La obra, claro, es muy crítica con la religión. También ridiculiza la mirada estereotipada de África que cualquier ciudadano estadounidense u occidental medio suele tener. Básicamente, El Rey León, Tarzán y cuatro cosas más. En ese sentido es brillante la canción Yo soy África, satírica a más no poder. O la forma en la que el personaje de Mesa cambia el nombre a Nabulungi y el resto de personas de la aldea, a los que llama Nala, Mufasa… Hay menciones al sida, a la ablación genital femenina, a la represión de la homosexualidad en la religión, a zoofilia, a violencia, a dictaduras… Lo dicho, nada queda libre del humor ácido de la obra, que se apoya también en el ritmo y la gracia de sus canciones, en una escenografía impactante y en la espiral creciente de delirio en el que entra la historia, hasta un desenlace verdaderamente genial. 

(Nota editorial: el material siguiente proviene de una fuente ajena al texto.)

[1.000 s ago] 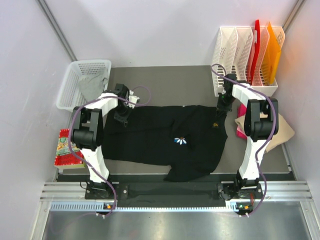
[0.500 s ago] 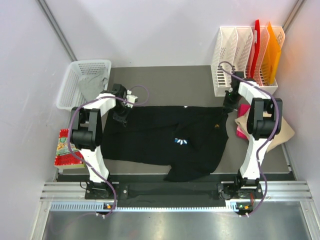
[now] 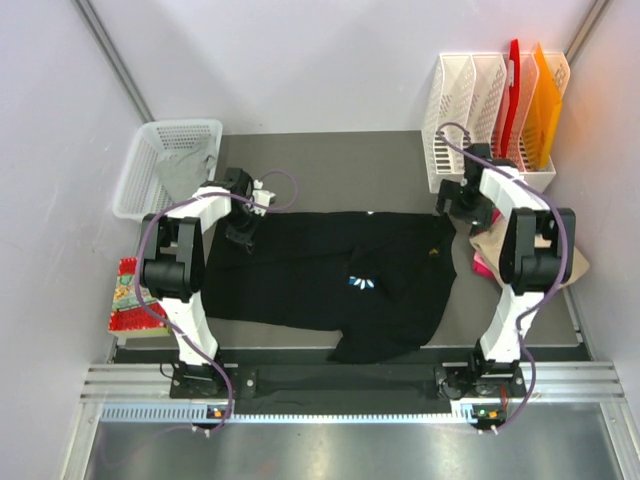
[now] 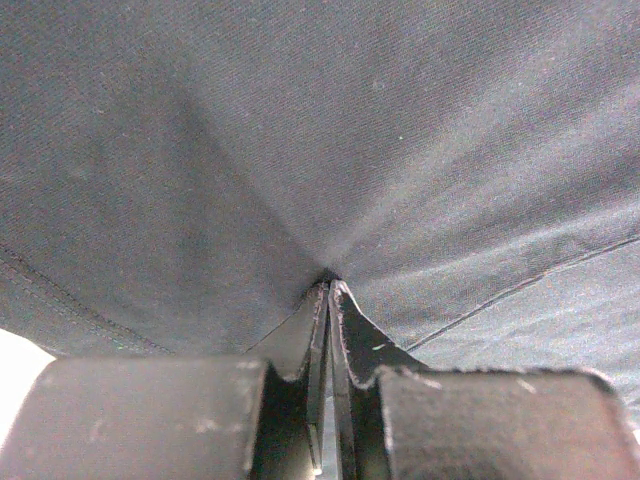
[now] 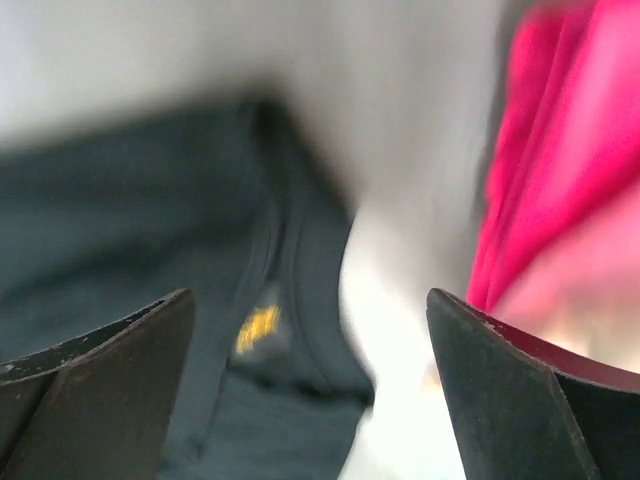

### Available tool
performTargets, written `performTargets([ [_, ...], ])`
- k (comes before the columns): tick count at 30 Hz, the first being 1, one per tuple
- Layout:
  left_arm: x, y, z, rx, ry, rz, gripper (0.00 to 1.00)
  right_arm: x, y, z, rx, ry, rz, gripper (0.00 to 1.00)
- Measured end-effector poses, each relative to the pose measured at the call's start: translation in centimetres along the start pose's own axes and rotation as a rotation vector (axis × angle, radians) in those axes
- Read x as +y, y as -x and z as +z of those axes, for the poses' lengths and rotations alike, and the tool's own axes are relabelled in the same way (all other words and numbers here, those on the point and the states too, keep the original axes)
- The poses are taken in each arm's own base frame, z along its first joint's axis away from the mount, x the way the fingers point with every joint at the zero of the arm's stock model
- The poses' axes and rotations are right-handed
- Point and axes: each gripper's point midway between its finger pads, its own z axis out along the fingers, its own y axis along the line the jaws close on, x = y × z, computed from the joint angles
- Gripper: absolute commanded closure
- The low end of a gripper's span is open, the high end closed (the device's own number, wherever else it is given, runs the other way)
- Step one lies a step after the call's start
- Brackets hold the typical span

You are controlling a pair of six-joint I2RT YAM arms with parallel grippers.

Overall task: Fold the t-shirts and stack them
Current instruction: Fold the flattened tshirt in 1/3 of the way

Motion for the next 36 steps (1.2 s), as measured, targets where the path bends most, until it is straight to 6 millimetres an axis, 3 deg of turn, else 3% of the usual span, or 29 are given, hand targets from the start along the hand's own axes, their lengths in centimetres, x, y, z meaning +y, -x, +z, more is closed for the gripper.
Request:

Ya casi al final de la obra, de hecho, ocurrió algo que resume bien las reacciones que despierta The Book of Mormon. En ese momento es ya tal la acumulación de escenas hilarantes y de bromas salvajes que hacen llorar de risa al público que cuesta contenerse. A un espectador sentado muy cerca de mí (juro que no fui yo) le entró un ataque de risa incontrolable que hizo a todo el público mirar hacia allá y que detuvo la función unos segundos porque ni los propios actores pudieron escapar a ese golpe de risa. No puede causar otra reacción esta obra increíble, un musical único que no se parece a ninguno otro de la cartelera, y eso que hay muchos. Es diferente a todos. Libre, salvaje, irreverente, imprescindible.